• **WHAT YOU NEED TO DO**
The copy must run from the first line of the entries below through the line containing "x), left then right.", restated word for word, with pictures left out.
^^^^^^^^^^^^^^^^
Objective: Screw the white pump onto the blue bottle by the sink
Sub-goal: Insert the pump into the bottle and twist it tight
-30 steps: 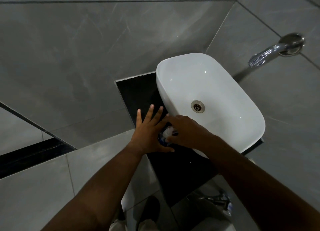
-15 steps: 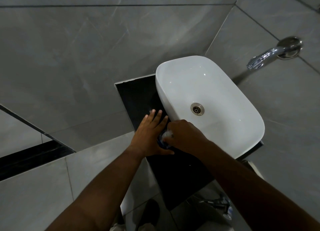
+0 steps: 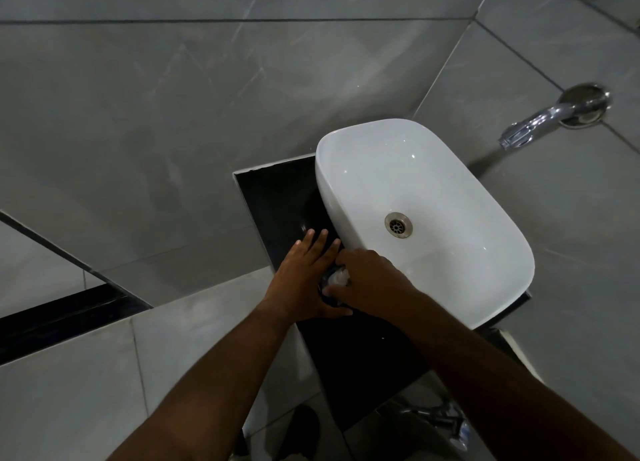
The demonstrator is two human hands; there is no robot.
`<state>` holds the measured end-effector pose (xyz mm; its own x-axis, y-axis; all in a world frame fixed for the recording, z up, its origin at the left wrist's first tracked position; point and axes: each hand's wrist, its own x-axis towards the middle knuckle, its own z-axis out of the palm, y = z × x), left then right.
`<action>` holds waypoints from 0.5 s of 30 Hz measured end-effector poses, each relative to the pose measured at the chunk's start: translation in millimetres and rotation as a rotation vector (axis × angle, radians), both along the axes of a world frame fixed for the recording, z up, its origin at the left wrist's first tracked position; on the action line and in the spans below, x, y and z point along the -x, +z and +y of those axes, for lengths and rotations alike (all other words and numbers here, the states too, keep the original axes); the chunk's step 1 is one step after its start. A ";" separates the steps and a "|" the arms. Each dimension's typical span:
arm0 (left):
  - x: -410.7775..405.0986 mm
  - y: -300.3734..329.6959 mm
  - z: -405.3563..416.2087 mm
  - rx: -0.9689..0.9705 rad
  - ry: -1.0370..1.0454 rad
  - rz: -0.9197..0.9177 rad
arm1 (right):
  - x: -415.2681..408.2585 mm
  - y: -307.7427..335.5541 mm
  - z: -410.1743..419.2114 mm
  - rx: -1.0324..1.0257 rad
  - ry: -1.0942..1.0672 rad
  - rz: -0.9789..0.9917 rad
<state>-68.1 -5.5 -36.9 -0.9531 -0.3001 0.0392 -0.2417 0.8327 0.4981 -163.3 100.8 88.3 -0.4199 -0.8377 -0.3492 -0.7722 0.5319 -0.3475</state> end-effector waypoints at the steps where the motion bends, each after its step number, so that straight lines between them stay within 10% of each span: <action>1: -0.2 0.5 -0.3 -0.023 0.001 0.007 | 0.5 1.5 0.3 0.001 0.027 -0.066; 10: 0.9 -3.3 0.2 0.001 -0.006 -0.011 | -4.5 5.6 -4.4 -0.036 0.033 0.137; 15: 0.1 -3.3 0.4 -0.019 0.000 0.021 | 6.8 14.9 -5.8 -0.090 0.076 -0.116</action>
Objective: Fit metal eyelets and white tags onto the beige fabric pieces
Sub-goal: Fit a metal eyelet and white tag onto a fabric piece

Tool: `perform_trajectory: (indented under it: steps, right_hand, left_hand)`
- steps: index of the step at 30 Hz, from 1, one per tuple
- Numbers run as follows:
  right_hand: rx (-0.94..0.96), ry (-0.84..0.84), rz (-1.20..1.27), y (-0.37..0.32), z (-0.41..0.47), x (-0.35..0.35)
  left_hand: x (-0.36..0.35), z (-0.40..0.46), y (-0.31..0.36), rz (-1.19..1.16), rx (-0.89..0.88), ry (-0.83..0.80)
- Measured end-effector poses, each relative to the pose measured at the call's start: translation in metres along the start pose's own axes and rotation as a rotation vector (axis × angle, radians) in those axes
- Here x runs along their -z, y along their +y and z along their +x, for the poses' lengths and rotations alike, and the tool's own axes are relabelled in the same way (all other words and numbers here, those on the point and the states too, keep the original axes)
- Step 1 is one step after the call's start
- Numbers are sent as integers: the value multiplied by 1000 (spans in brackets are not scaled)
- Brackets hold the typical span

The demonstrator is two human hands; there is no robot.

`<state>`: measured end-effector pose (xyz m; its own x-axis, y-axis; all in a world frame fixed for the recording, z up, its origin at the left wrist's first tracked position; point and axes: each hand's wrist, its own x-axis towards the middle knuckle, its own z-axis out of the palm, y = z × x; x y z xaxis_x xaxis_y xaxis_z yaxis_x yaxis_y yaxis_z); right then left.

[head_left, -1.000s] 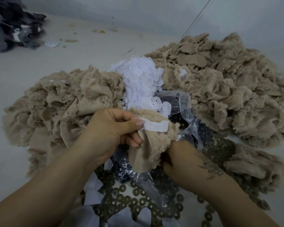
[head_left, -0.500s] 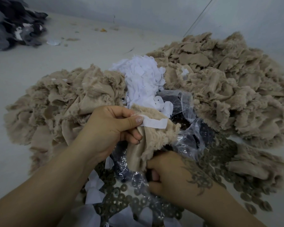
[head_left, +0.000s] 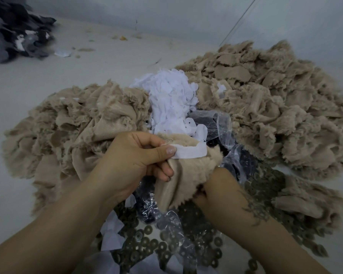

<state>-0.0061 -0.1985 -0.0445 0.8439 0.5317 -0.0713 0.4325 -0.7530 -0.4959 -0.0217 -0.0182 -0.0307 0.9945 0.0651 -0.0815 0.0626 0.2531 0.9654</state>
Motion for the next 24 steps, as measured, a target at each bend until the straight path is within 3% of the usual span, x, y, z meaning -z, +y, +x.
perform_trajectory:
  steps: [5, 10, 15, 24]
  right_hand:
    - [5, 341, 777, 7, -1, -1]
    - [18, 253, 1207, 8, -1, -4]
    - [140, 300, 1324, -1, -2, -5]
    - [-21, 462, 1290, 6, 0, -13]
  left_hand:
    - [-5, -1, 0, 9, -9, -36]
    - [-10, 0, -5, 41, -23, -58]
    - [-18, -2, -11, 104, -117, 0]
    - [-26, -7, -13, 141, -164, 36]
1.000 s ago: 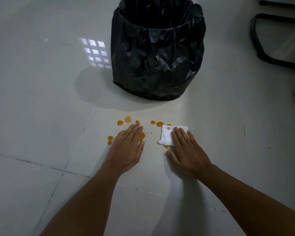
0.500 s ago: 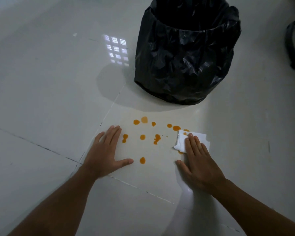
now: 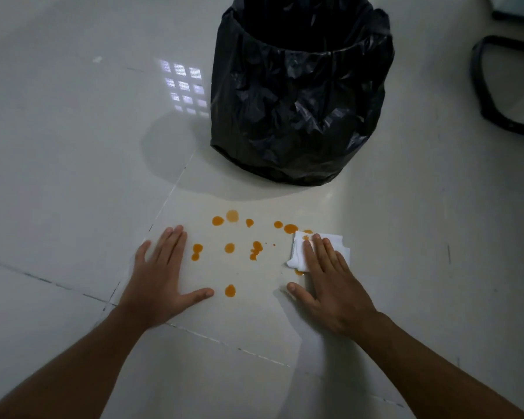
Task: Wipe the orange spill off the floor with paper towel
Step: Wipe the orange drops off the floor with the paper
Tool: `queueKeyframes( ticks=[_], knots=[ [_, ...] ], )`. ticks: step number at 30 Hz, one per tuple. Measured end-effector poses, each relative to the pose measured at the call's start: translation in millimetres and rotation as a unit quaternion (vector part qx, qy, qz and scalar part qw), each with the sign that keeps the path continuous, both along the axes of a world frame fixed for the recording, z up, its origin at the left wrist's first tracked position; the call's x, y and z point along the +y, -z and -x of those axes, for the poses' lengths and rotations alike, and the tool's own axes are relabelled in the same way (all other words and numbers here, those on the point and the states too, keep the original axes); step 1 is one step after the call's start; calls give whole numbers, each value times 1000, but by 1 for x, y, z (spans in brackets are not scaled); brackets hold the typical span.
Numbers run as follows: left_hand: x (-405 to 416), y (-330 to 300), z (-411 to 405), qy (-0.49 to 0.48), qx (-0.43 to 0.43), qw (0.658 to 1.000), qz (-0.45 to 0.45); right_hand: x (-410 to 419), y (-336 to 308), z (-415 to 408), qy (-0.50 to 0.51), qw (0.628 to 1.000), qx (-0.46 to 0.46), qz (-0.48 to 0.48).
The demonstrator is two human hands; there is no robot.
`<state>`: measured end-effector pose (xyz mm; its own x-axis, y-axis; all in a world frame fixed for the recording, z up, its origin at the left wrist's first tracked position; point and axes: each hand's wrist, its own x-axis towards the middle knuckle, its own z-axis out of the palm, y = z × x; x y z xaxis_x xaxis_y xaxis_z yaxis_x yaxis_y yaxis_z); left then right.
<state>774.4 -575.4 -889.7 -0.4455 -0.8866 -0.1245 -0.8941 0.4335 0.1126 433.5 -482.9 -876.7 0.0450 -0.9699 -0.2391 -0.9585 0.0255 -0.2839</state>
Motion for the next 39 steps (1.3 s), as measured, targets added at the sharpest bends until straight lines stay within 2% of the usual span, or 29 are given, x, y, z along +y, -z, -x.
queueKeyframes(
  ticks=[13, 18, 29, 39],
  knots=[
    [1, -5, 3, 16, -28, 999, -2, 21, 3, -6, 34, 999, 11, -11],
    [-1, -2, 0, 20, -33, 999, -1, 28, -1, 17, 75, 997, 13, -15],
    [-1, 1, 0, 17, -30, 999, 7, -19, -10, 28, 131, 987, -80, -56],
    [-3, -2, 0, 8, -3, 1000, -3, -52, -4, 17, 133, 986, -98, -34]
  ],
)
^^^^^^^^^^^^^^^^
• **ANSWER TO THE PROBLEM**
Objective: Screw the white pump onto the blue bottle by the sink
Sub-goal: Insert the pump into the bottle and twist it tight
-30 steps: 
-15 steps: 
+0 steps: 
The demonstrator is two human hands; there is no robot.
`<state>` holds the measured end-effector pose (xyz mm; its own x-axis, y-axis; all in a world frame fixed for the recording, z up, its origin at the left wrist's first tracked position; point and axes: each hand's wrist, its own x-axis towards the middle knuckle, its own z-axis out of the palm, y = z × x), left then right.

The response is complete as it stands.